▶ _Exercise requirements_
Those lines of the following listing which contain the string "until" should be returned.
START Data supplied
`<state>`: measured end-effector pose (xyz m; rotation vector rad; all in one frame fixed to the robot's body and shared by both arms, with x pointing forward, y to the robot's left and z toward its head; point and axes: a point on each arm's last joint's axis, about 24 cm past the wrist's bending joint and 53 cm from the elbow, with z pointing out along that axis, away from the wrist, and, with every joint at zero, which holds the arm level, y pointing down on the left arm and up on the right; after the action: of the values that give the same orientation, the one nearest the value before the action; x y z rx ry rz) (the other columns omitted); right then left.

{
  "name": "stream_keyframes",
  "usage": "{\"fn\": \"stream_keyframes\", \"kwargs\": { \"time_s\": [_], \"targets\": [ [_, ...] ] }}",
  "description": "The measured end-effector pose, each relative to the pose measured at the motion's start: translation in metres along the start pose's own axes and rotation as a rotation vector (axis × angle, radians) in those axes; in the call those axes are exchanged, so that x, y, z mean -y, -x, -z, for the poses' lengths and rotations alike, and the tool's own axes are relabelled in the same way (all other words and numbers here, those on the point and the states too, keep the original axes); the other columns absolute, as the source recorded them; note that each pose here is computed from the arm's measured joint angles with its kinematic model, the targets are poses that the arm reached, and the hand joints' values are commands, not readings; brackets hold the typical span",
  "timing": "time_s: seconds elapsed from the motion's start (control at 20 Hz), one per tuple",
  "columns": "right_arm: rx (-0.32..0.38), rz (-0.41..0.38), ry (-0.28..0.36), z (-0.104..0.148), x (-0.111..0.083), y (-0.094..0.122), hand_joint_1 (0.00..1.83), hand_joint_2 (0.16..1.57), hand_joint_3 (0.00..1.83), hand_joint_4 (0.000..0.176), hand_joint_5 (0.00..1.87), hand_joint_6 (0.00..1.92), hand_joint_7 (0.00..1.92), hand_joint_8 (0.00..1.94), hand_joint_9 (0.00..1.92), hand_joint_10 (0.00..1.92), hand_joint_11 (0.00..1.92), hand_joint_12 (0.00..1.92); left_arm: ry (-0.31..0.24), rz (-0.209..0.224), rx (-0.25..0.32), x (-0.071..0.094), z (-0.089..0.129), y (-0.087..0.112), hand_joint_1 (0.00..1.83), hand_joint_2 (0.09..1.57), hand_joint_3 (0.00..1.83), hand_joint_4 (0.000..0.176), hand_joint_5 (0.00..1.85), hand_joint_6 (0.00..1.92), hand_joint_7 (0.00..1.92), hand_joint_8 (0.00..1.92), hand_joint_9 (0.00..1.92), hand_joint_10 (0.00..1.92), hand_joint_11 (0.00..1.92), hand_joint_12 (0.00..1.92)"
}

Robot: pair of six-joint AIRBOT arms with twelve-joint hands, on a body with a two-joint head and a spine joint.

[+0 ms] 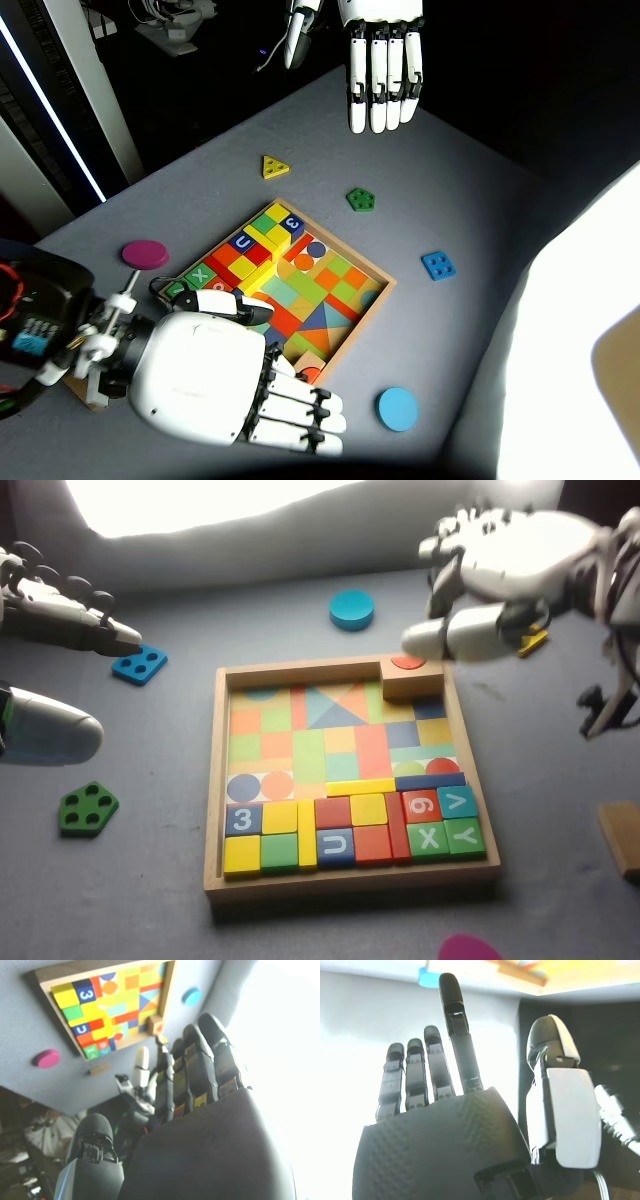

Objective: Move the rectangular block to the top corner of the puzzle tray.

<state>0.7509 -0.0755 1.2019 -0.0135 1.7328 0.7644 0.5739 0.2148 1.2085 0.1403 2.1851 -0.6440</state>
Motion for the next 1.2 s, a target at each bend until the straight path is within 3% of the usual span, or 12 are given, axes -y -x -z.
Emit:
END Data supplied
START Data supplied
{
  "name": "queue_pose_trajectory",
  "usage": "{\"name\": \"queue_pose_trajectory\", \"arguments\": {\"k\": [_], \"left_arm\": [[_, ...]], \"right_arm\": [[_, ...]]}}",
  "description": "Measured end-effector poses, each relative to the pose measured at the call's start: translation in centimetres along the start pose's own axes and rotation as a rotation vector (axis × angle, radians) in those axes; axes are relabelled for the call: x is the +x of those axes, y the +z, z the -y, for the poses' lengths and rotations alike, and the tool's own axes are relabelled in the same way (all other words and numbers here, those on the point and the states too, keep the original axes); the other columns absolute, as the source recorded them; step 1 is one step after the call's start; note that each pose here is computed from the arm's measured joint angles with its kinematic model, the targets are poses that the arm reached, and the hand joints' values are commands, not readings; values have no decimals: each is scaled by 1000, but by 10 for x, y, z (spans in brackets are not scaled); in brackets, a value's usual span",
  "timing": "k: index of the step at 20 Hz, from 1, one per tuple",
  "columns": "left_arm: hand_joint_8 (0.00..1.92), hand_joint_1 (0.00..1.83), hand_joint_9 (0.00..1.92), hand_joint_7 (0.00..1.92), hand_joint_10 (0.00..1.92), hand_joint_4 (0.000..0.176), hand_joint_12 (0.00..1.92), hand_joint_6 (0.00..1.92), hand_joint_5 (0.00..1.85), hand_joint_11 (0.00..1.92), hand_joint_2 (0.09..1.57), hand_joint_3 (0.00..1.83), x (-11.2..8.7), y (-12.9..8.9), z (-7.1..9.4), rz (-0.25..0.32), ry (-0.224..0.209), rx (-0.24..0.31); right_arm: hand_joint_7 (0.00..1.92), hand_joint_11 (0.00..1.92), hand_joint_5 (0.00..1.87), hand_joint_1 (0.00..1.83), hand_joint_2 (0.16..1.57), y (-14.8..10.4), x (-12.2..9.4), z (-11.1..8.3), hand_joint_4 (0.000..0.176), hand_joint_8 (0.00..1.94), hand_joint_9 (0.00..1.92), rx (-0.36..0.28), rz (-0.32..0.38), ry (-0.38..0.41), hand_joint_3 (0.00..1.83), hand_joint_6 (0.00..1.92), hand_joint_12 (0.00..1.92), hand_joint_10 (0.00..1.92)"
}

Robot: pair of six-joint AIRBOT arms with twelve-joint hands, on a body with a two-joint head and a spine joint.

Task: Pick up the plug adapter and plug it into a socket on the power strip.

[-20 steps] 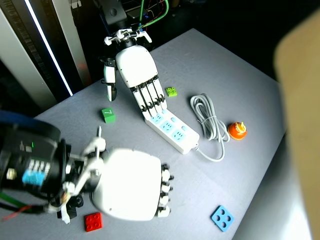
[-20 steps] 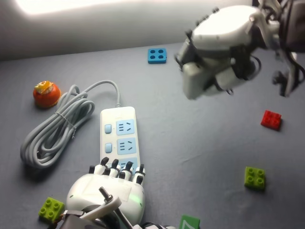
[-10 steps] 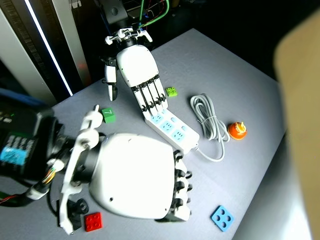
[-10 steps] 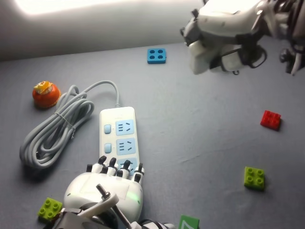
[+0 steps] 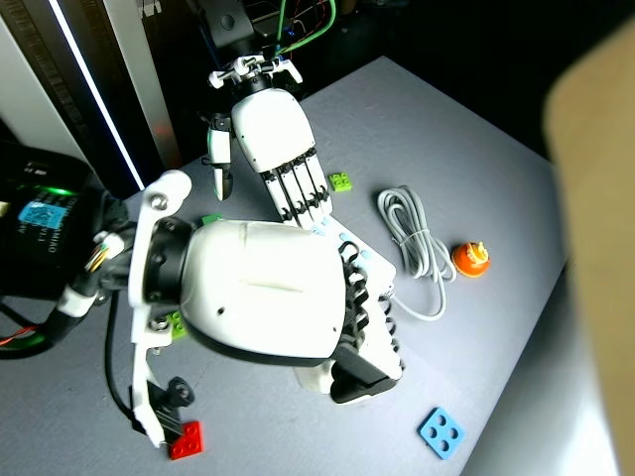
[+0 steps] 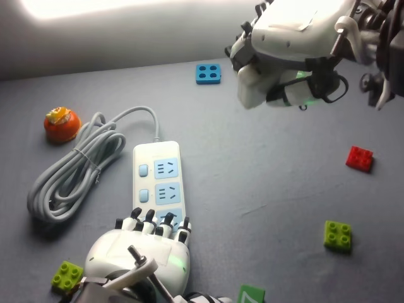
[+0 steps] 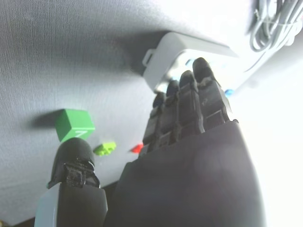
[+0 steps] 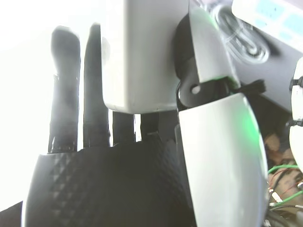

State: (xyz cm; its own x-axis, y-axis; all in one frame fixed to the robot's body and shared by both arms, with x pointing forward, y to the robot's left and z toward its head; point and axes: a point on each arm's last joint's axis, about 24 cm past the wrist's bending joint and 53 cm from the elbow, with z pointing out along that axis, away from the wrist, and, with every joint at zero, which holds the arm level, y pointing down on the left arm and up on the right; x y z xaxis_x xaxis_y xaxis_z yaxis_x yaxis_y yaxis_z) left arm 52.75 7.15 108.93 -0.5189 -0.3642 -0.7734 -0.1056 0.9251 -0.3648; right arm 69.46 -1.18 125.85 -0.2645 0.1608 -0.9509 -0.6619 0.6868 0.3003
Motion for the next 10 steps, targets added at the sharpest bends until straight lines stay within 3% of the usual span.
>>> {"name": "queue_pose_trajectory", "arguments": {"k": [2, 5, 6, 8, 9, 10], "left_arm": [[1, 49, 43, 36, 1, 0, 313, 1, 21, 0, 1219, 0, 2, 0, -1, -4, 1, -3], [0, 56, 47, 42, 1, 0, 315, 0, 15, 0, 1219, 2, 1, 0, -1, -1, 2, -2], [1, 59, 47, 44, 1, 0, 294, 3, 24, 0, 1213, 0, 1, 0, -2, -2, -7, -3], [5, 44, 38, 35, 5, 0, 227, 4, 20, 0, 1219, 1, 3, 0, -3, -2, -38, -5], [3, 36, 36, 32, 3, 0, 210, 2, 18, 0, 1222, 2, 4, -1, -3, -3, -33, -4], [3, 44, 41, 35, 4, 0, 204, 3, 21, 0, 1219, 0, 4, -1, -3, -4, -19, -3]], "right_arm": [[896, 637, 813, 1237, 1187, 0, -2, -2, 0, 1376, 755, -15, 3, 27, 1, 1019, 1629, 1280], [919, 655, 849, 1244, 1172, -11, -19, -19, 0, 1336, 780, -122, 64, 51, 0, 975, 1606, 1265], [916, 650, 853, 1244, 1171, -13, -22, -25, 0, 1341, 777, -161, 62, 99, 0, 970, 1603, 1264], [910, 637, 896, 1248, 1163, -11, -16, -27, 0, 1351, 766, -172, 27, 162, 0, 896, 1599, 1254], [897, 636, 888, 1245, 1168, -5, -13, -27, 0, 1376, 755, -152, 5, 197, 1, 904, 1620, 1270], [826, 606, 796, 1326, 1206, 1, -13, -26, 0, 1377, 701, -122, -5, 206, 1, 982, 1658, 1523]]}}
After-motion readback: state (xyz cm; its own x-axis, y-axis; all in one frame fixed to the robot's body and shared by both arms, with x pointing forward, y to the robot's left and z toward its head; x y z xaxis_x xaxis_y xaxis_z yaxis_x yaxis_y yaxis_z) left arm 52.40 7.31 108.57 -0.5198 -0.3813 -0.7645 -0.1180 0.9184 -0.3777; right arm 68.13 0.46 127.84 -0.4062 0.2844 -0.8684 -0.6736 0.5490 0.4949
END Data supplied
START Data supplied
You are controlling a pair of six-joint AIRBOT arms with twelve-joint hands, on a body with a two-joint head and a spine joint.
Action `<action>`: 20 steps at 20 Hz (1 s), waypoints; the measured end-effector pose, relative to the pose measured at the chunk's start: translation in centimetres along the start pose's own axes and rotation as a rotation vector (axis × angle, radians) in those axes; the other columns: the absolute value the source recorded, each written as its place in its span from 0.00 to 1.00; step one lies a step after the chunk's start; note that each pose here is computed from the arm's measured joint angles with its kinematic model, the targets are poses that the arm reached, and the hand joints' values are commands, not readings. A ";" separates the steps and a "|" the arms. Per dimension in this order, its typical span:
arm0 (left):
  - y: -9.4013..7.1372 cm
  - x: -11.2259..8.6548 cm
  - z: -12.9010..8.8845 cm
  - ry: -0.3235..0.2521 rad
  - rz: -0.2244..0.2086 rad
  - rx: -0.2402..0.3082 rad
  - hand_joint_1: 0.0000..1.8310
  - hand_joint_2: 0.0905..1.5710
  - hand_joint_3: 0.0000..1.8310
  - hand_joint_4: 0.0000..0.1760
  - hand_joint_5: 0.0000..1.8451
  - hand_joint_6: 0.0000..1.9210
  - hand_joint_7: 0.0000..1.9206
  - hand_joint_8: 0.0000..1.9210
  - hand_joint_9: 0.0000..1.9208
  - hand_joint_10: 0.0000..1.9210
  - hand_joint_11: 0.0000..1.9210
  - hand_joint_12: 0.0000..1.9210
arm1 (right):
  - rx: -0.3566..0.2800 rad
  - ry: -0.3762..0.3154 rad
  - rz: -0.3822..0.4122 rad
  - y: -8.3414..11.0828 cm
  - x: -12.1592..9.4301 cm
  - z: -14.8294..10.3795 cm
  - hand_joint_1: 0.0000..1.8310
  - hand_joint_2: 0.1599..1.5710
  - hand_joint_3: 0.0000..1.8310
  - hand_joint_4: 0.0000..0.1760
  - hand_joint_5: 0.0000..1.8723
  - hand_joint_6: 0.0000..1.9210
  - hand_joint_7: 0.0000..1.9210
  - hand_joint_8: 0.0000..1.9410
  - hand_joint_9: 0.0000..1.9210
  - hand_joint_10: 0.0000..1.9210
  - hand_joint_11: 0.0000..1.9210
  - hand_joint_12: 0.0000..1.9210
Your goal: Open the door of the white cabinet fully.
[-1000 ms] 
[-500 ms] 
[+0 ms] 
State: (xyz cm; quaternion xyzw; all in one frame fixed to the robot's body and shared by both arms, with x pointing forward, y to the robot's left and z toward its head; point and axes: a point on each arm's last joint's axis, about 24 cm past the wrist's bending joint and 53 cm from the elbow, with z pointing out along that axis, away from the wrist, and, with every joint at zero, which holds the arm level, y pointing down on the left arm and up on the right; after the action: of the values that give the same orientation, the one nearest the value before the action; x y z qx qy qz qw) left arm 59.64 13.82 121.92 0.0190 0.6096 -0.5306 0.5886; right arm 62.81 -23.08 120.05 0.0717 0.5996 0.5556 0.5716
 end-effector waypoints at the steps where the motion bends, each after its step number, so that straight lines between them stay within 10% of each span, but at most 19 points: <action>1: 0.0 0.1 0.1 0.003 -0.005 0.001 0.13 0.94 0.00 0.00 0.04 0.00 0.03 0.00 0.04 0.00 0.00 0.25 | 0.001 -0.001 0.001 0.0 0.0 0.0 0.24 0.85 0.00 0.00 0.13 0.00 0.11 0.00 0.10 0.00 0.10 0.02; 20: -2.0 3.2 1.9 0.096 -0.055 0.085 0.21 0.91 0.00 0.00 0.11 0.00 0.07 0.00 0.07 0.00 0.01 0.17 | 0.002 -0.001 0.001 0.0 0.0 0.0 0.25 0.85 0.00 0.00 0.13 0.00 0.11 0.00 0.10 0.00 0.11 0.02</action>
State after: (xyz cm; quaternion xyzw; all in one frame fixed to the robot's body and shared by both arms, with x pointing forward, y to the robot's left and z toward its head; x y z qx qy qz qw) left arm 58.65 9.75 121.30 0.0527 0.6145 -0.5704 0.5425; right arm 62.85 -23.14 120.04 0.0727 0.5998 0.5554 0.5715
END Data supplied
▶ _Answer section_
Motion for the next 1.2 s, a target at each bend until the straight path is within 3% of the usual span, or 12 are given, axes -y -x -z.
Motion for the next 10 steps, targets added at the sharpest bends until straight lines stay within 3% of the usual span.

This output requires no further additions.